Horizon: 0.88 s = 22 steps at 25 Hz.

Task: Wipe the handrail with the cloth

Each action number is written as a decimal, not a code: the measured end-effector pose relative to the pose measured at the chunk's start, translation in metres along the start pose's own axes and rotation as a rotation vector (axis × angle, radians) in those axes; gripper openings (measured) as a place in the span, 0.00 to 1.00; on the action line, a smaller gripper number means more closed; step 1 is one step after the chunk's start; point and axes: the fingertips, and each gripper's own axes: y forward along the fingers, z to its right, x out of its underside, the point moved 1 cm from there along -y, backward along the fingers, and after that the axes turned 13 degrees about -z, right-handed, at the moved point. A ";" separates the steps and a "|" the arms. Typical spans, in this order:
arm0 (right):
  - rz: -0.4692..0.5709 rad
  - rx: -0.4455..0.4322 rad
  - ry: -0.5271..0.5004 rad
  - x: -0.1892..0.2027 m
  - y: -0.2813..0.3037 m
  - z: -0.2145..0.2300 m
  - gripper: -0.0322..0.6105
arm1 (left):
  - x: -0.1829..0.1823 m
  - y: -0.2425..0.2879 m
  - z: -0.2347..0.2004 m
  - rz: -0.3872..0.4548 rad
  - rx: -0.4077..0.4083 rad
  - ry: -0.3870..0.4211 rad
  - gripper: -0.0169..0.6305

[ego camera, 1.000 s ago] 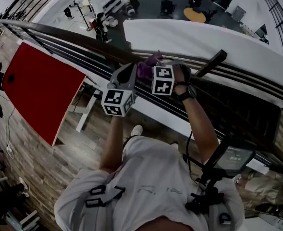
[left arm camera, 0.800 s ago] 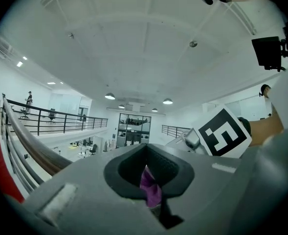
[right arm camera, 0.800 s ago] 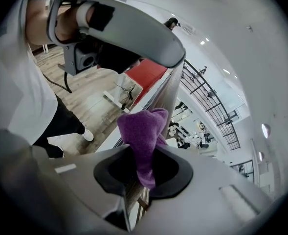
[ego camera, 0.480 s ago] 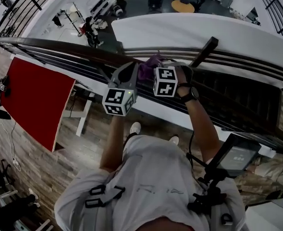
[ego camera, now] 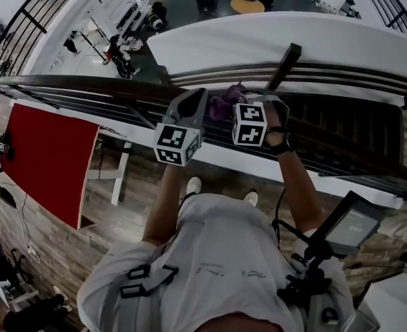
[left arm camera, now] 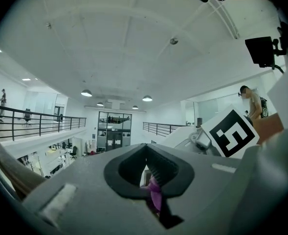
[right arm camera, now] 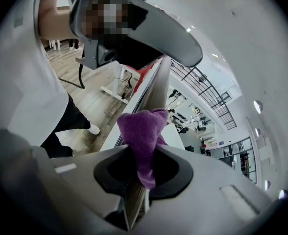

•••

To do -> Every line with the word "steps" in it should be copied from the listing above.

Answer section ->
Horizon: 0.88 s = 22 steps at 25 Hz.
Each action number is written as a decimal, not a code: the measured end-effector pose relative to the pose measured at the chunk's start, translation in metres along the start pose's own axes and rotation as a rotation vector (axis × angle, radians) in those axes; gripper openings (measured) as a place in the span, 0.00 to 1.00; on the action line, a smaller gripper number means more closed; step 1 is one step after the chunk's start; point and axes: the fingertips, and each gripper's own axes: y forward along the fingers, z to its right, x out of its underside, the point moved 1 cm from there along -y, backward along the fingers, and after that the axes turned 13 degrees about -z, right-handed, at the moved point. A ";" separates the steps and a "|" the arms. Typical spans, in this order:

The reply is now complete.